Copy all lines below exactly as written. Leave pictures out.
+++ Stored data
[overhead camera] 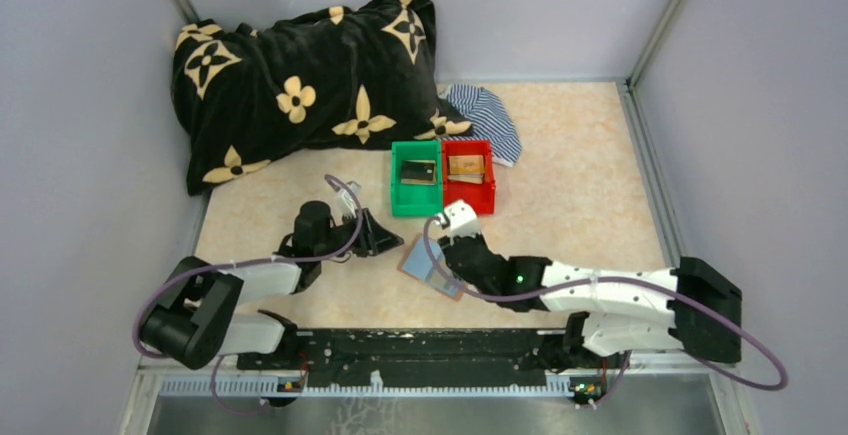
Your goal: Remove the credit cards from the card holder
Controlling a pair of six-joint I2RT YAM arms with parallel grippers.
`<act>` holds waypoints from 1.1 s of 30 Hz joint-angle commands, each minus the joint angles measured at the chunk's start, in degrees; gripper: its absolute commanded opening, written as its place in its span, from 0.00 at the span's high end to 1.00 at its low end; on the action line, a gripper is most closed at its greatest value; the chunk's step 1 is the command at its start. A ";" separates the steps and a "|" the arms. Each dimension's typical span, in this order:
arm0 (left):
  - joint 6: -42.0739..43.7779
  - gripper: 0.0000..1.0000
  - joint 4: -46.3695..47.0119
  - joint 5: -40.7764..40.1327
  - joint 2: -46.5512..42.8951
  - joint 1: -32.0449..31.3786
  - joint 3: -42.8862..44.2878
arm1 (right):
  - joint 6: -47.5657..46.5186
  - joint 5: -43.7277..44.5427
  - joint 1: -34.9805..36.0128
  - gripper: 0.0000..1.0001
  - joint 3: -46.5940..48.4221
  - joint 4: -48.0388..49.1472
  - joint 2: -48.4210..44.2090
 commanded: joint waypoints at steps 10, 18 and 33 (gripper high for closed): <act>3.58 0.54 -4.26 -4.57 9.83 -0.89 3.29 | 5.07 -6.23 10.68 1.00 -6.22 -3.21 -7.30; 2.16 0.57 -4.07 -5.30 12.37 -0.93 4.04 | 3.97 -13.39 13.04 1.00 -5.91 4.08 0.60; 1.75 0.57 -9.69 -3.10 5.54 -1.43 1.37 | 9.84 -14.90 11.17 1.00 -12.96 6.65 4.45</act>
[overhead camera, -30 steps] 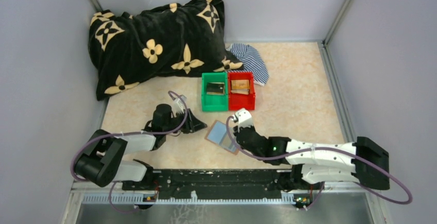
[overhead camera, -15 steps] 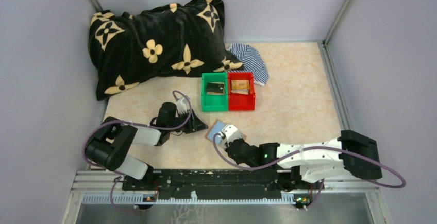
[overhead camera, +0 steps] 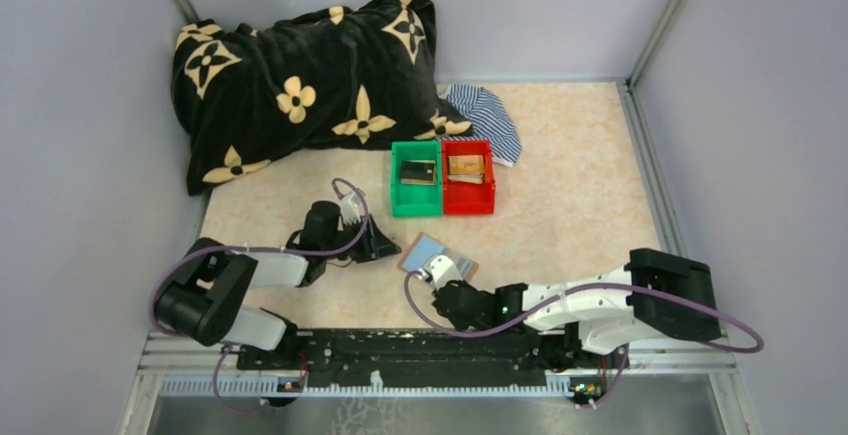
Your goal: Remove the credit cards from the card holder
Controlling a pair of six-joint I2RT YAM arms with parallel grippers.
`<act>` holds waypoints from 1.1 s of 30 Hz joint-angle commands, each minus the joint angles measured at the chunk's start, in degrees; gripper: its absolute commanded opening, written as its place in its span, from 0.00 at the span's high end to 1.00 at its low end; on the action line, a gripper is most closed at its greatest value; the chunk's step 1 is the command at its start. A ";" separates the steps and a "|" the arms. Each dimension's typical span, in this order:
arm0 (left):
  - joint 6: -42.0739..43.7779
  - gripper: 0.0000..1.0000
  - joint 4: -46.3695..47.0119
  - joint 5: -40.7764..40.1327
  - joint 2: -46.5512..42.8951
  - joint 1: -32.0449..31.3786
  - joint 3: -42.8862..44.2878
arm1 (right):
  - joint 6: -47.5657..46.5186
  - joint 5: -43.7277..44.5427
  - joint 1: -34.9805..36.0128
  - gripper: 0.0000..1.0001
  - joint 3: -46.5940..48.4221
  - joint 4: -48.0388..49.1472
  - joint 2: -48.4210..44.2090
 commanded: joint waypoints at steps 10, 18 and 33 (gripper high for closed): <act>-5.01 0.57 -0.44 -1.38 -4.27 -8.41 -3.39 | 4.73 -2.04 -12.66 1.00 -9.90 1.29 -12.55; -3.66 0.58 -12.07 -3.38 -15.79 -9.40 -0.50 | 3.58 -1.49 -16.41 1.00 -7.18 -4.30 -18.19; 2.64 0.56 -13.91 1.94 -2.90 -9.47 11.60 | 0.29 -11.68 -25.84 0.48 0.51 1.90 -12.87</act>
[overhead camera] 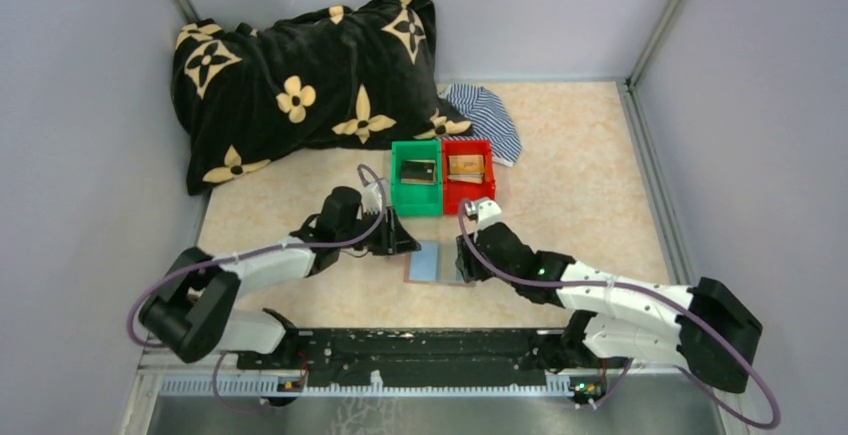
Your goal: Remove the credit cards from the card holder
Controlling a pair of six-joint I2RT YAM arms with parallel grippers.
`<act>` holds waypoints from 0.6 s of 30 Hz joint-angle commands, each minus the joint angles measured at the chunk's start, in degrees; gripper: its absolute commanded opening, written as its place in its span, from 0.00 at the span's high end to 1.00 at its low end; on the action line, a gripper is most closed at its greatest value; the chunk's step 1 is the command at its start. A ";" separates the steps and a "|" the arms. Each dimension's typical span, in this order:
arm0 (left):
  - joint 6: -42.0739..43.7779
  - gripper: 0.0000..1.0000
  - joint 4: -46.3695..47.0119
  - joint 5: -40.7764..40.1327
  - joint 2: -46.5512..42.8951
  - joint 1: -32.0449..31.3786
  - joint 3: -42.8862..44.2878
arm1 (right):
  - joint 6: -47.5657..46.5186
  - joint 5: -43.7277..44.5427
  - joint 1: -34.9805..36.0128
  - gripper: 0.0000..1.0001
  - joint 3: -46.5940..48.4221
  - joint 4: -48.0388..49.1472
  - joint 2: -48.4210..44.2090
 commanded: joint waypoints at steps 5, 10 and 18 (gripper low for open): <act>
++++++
# Completed exercise:
[overhead camera] 
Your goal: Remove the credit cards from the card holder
Controlling a pair of six-joint I2RT YAM arms with parallel grippers.
`<act>` holds waypoints from 1.1 s of 30 Hz joint-angle commands, each minus the joint angles measured at the chunk's start, in degrees; gripper: its absolute commanded opening, written as its place in its span, from 0.00 at the span's high end to 1.00 at its low end; on the action line, a gripper is most closed at its greatest value; the chunk's step 1 is the command at its start. A ";" separates the steps and a "|" the arms. Each dimension's typical span, in this order:
arm0 (left):
  - joint 6: -42.0739..43.7779
  - gripper: 0.0000..1.0000
  - joint 4: -46.3695..47.0119
  - joint 5: -40.7764..40.1327
  - joint 2: -46.5512..42.8951
  - joint 1: -32.0449..31.3786
  - joint 3: -42.8862..44.2878
arm1 (right):
  - joint 6: -47.5657..46.5186
  - joint 5: -43.7277..44.5427
  - joint 1: -34.9805..36.0128
  - gripper: 0.0000..1.0001
  - joint 3: -46.5940..48.4221
  - joint 4: -48.0388..49.1472
  - joint 2: -48.4210..44.2090
 commanded: joint waypoints at steps 10, 18 and 33 (gripper high for closed): <act>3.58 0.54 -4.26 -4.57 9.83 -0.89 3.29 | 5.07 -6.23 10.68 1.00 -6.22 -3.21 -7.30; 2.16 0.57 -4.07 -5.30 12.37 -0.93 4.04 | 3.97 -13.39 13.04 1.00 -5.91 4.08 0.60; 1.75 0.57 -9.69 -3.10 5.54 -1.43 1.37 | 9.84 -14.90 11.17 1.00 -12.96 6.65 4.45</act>
[overhead camera, -30 steps] 
[overhead camera, -15 steps] 
[overhead camera, +0 steps] 
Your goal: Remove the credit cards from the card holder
Controlling a pair of six-joint I2RT YAM arms with parallel grippers.
`<act>` holds waypoints from 1.1 s of 30 Hz joint-angle commands, each minus the joint angles measured at the chunk's start, in degrees; gripper: its absolute commanded opening, written as its place in its span, from 0.00 at the span's high end to 1.00 at its low end; on the action line, a gripper is most closed at its greatest value; the chunk's step 1 is the command at its start. A ";" separates the steps and a "|" the arms. Each dimension's typical span, in this order:
arm0 (left):
  - joint 6: -42.0739..43.7779
  - gripper: 0.0000..1.0000
  - joint 4: -46.3695..47.0119
  - joint 5: -40.7764..40.1327
  - joint 2: -46.5512..42.8951
  - joint 1: -32.0449..31.3786
  - joint 3: -42.8862..44.2878
arm1 (right):
  - joint 6: -47.5657..46.5186
  - joint 5: -43.7277..44.5427
  - joint 1: -34.9805..36.0128
  - gripper: 0.0000..1.0001
  - joint 3: -46.5940..48.4221
  - joint 4: -48.0388..49.1472
  - joint 2: -48.4210..44.2090
 commanded: joint waypoints at steps 10, 18 and 33 (gripper high for closed): <act>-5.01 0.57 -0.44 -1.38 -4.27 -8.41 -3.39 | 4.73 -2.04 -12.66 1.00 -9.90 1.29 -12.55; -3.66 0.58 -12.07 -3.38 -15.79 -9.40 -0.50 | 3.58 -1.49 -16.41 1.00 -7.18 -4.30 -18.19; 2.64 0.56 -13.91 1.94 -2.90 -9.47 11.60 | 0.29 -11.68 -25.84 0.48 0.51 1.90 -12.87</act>
[overhead camera] 
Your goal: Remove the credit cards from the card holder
Controlling a pair of six-joint I2RT YAM arms with parallel grippers.
`<act>` holds waypoints from 0.6 s of 30 Hz joint-angle commands, each minus the joint angles measured at the chunk's start, in degrees; gripper: its absolute commanded opening, written as its place in its span, from 0.00 at the span's high end to 1.00 at its low end; on the action line, a gripper is most closed at its greatest value; the chunk's step 1 is the command at its start. A ";" separates the steps and a "|" the arms. Each dimension's typical span, in this order:
arm0 (left):
  - joint 6: -42.0739..43.7779
  - gripper: 0.0000..1.0000
  - joint 4: -46.3695..47.0119
  - joint 5: -40.7764..40.1327
  - joint 2: -46.5512..42.8951
  - joint 1: -32.0449..31.3786
  - joint 3: -42.8862..44.2878
arm1 (right):
  - joint 6: -47.5657..46.5186
  - joint 5: -43.7277..44.5427
  - joint 1: -34.9805..36.0128
  - gripper: 0.0000..1.0001
  - joint 3: -46.5940..48.4221
  - joint 4: -48.0388..49.1472
  - joint 2: -48.4210..44.2090
 commanded: joint waypoints at steps 5, 10 and 18 (gripper low for open): <act>

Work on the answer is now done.